The teams that spent the most time tuning prompts for older GPT models just learned their work is now working against them. GPT-5.5 does not want your careful instructions. It wants to figure things out itself. OpenAI published a prompting guide on April 25, two days after launch, telling developers the opposite of what the marketing promised: carry nothing forward from your existing prompt stack.
The guide is specific about the mechanism. Legacy prompts over-specify reasoning steps, enumerating every edge case and documenting every exception. On older models that hand-holding produced reliable results. On GPT-5.5 it adds noise and narrows the space the model searches for answers, producing answers that sound mechanical. The fix is not to adjust the stack. The fix is to delete it and begin again with the smallest prompt that captures the product goal.
The guide contrasts two prompts for a customer service task. The negative example walks through every step in order: inspect A, then B, then compare every field, then evaluate exceptions, then decide which tool to call. The positive example defines only the goal and what a resolved query looks like. The model is supposed to find the path itself.
The reasoning effort default also shifted. Previous GPT models defaulted to high reasoning effort. GPT-5.5 defaults to medium, a change that affects cost and latency calculations teams built around the higher setting.
Role definitions illustrate the expertise inversion at work. The prompting community had largely written off role definitions, opening a prompt with "you are a customer service agent," as a GPT-3 artifact that stopped helping in later models. Some researchers had called it counterproductive. GPT-5.5's guide puts role definitions back at the top of its recommended structure. The community had moved on. OpenAI moved it back.
Simon Willison, an independent AI practitioner who writes extensively about model behavior, called the shift notable. "OpenAI is recommending starting from scratch rather than trusting that existing prompts optimized for previous models will continue to work effectively with GPT-5.5," he wrote on his blog. One developer blogger was blunter: every instruction you added to paper over a quirk in the previous model is now debt.
The pressure falls unevenly. Teams that built careful prompt libraries, ran systematic ablations, and accumulated institutional knowledge about how their models behave are now carrying debt against the new architecture. They followed the best practices that OpenAI's own documentation codified for years. Investment in the previous generation became a liability for the next one. Teams using GPT-5.5 more naively may be closer to the new baseline by accident.
The guide dropped before most teams finished migrating. By April 25, a wave of teams had moved GPT-5.5 into production with legacy prompts baked in, running on a model that actively works against the instructions they gave it.
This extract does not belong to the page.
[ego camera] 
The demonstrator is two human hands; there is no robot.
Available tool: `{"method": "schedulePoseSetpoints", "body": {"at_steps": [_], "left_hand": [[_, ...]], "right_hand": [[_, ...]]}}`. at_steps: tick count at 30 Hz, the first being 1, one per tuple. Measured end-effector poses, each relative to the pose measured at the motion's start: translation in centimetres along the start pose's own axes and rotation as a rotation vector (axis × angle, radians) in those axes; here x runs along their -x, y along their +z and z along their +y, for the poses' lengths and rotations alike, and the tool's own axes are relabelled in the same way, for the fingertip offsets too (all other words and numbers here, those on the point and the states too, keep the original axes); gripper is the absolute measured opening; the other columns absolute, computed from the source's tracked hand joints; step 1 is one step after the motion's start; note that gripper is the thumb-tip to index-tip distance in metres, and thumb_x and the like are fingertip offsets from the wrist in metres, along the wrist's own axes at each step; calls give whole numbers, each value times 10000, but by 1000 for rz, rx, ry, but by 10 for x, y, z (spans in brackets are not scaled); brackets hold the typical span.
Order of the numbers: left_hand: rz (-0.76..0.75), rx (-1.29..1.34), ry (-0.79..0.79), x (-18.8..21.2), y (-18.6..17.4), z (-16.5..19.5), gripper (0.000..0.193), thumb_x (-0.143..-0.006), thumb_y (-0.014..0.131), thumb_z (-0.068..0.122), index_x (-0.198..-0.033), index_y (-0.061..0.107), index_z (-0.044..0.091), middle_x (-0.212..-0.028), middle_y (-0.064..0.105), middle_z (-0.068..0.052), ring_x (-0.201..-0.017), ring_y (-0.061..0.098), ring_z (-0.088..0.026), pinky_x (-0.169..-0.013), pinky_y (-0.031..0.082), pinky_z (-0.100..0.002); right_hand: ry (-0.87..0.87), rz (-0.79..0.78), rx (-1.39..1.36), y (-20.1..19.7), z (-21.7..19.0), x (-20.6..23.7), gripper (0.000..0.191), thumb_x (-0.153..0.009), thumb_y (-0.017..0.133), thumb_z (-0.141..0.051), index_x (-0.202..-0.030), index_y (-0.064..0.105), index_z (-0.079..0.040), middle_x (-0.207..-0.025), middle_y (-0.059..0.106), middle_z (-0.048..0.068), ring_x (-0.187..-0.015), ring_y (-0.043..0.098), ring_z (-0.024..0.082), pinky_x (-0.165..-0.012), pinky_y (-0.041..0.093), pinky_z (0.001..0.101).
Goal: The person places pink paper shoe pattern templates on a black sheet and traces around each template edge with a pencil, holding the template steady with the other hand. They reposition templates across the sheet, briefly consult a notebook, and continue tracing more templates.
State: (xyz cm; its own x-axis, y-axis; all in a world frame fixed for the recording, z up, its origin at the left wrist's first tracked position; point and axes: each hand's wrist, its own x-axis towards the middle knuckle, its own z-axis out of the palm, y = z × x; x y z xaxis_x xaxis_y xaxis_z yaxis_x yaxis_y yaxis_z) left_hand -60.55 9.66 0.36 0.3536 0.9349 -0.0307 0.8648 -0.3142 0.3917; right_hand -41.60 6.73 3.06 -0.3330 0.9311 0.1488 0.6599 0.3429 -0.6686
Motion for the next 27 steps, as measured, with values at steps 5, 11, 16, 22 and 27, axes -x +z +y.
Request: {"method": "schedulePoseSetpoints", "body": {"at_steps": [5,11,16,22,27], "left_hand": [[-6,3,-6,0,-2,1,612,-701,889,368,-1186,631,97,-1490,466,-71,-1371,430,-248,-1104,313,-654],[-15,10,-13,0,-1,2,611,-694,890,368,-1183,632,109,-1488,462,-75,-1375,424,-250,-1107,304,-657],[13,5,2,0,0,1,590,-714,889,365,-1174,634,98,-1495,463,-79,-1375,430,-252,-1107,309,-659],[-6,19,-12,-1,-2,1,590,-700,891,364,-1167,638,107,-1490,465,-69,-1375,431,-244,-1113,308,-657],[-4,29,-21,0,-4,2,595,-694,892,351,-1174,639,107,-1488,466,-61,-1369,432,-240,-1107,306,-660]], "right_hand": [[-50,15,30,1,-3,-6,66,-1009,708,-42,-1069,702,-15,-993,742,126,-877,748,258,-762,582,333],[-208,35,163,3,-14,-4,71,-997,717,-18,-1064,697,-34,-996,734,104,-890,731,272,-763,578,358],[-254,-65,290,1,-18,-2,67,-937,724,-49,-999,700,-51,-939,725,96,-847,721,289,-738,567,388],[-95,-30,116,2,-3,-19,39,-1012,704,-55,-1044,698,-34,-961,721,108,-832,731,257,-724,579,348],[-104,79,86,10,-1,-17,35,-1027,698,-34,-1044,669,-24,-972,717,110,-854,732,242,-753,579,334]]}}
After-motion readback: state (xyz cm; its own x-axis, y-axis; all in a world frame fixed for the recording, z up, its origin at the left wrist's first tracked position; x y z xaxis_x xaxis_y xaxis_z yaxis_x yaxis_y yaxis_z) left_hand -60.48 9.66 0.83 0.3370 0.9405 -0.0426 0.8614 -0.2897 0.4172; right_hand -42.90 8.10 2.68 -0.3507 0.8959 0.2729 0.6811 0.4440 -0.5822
The fix is not incremental.
This is specific to GPT-5.5. The behavioral change reflects genuine architectural differences in how the model processes instruction density. Previous transitions did not require this kind of break. The model that was supposed to be the upgrade broke the compact on which the industry upgraded. The expectation was that newer models would do the same things better. OpenAI's own documentation admits the compact is broken. The benchmarks still show real improvement. The story is that progress now comes with a condition: your old work has to go.